Goal of the exercise
Output the number of lines in the entries below with the string "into" in them, and nothing further.

Dataset excerpts:
============================================================
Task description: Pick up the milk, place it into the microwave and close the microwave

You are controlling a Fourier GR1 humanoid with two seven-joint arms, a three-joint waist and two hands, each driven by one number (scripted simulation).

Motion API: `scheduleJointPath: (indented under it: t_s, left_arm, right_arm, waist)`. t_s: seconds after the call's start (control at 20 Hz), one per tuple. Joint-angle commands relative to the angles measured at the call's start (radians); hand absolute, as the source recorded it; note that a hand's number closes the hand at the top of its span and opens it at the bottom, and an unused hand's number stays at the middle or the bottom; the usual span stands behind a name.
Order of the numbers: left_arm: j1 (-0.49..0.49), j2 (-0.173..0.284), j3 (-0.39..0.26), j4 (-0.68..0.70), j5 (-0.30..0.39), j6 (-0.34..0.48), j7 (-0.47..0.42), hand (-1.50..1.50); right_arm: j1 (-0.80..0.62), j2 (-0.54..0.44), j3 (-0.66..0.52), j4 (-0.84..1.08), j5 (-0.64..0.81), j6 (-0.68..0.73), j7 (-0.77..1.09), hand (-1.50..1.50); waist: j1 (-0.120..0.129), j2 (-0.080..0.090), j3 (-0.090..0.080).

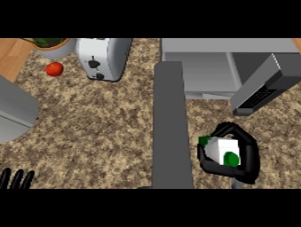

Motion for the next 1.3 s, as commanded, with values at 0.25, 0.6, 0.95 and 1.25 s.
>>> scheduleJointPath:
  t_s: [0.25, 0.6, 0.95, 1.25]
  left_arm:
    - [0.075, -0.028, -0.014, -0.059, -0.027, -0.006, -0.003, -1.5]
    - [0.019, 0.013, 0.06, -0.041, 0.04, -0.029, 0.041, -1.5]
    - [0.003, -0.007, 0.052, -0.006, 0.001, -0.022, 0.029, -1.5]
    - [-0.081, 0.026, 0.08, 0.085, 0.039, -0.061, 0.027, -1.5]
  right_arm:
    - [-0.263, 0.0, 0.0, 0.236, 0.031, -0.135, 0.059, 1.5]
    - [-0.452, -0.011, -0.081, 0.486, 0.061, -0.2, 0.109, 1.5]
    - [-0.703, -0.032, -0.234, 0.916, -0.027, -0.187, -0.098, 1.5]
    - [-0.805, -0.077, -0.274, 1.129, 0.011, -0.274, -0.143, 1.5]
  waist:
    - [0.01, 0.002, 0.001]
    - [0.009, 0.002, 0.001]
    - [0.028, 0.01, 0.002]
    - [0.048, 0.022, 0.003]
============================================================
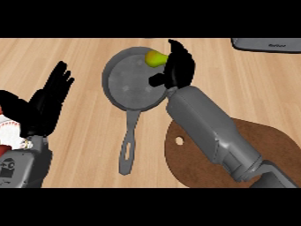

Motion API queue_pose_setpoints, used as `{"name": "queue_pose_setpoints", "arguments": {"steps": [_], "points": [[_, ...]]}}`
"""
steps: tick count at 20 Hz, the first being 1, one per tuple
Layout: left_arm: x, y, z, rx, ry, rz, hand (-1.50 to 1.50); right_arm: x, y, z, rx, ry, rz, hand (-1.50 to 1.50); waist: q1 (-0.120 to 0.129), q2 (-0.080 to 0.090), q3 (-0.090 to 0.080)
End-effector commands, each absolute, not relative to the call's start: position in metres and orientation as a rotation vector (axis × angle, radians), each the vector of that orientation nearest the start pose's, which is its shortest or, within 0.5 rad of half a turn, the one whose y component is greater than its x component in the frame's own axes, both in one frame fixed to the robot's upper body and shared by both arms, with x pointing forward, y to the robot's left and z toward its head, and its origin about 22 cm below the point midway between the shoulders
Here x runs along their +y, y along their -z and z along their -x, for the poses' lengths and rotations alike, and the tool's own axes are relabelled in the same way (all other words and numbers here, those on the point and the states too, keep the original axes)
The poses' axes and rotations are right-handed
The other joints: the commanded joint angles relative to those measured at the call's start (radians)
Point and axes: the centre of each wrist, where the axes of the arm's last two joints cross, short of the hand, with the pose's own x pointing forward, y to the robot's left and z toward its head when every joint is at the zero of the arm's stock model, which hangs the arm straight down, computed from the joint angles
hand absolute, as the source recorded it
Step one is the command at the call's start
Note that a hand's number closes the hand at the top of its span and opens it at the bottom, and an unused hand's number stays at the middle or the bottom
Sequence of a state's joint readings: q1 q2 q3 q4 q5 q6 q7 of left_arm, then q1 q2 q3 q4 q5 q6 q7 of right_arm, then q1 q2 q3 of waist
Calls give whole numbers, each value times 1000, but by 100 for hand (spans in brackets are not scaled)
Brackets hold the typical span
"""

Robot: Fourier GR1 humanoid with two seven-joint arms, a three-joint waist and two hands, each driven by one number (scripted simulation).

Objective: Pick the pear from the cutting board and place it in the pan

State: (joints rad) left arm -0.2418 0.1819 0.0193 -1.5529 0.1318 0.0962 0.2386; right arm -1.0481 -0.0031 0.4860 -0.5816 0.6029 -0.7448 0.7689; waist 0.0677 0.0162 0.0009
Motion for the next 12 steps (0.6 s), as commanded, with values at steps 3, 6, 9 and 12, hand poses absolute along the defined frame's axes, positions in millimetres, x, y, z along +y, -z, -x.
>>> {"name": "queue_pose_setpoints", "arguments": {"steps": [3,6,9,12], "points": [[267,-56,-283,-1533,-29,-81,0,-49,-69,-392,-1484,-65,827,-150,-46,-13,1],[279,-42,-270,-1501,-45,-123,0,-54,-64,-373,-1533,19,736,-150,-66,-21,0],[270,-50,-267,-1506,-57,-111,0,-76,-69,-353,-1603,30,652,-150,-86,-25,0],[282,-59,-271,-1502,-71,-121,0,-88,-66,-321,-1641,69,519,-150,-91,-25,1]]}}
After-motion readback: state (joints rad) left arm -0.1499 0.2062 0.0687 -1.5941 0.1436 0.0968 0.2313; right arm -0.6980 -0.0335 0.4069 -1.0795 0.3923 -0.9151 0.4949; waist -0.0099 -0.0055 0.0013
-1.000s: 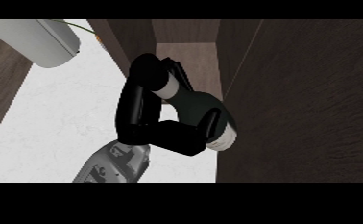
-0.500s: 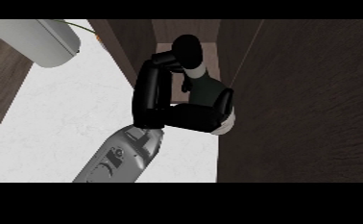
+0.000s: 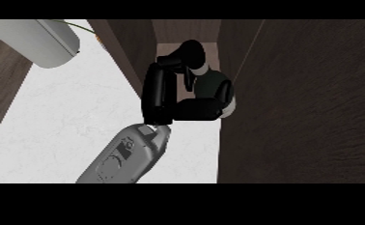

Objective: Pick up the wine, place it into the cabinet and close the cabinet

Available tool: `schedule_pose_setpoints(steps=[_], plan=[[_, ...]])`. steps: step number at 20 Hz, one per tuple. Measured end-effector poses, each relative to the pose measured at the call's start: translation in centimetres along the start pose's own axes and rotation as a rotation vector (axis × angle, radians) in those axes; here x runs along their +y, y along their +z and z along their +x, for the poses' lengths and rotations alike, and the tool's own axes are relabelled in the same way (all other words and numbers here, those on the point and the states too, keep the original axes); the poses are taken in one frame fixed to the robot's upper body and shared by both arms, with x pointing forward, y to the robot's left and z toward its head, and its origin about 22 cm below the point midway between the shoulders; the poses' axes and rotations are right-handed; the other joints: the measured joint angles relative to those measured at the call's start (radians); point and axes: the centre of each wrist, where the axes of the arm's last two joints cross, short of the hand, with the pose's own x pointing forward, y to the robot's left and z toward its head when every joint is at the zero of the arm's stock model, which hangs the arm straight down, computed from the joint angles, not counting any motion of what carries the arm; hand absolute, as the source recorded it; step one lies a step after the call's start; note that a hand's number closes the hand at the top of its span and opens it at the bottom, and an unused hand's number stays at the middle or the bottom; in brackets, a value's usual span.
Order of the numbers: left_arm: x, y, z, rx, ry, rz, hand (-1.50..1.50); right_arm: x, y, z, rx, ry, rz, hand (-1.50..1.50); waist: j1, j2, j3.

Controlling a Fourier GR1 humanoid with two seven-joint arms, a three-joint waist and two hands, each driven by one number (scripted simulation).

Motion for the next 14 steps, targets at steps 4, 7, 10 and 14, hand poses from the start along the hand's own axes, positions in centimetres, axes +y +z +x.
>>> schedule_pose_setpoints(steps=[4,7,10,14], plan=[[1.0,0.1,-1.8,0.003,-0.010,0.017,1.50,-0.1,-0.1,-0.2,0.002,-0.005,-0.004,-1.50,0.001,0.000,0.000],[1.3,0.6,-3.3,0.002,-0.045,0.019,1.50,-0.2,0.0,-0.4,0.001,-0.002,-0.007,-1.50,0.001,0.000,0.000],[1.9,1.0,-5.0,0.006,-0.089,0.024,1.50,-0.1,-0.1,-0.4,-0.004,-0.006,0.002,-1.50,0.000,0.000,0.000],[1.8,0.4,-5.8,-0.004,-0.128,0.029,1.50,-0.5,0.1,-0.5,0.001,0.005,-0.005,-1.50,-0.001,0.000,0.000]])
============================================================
Exercise answer
2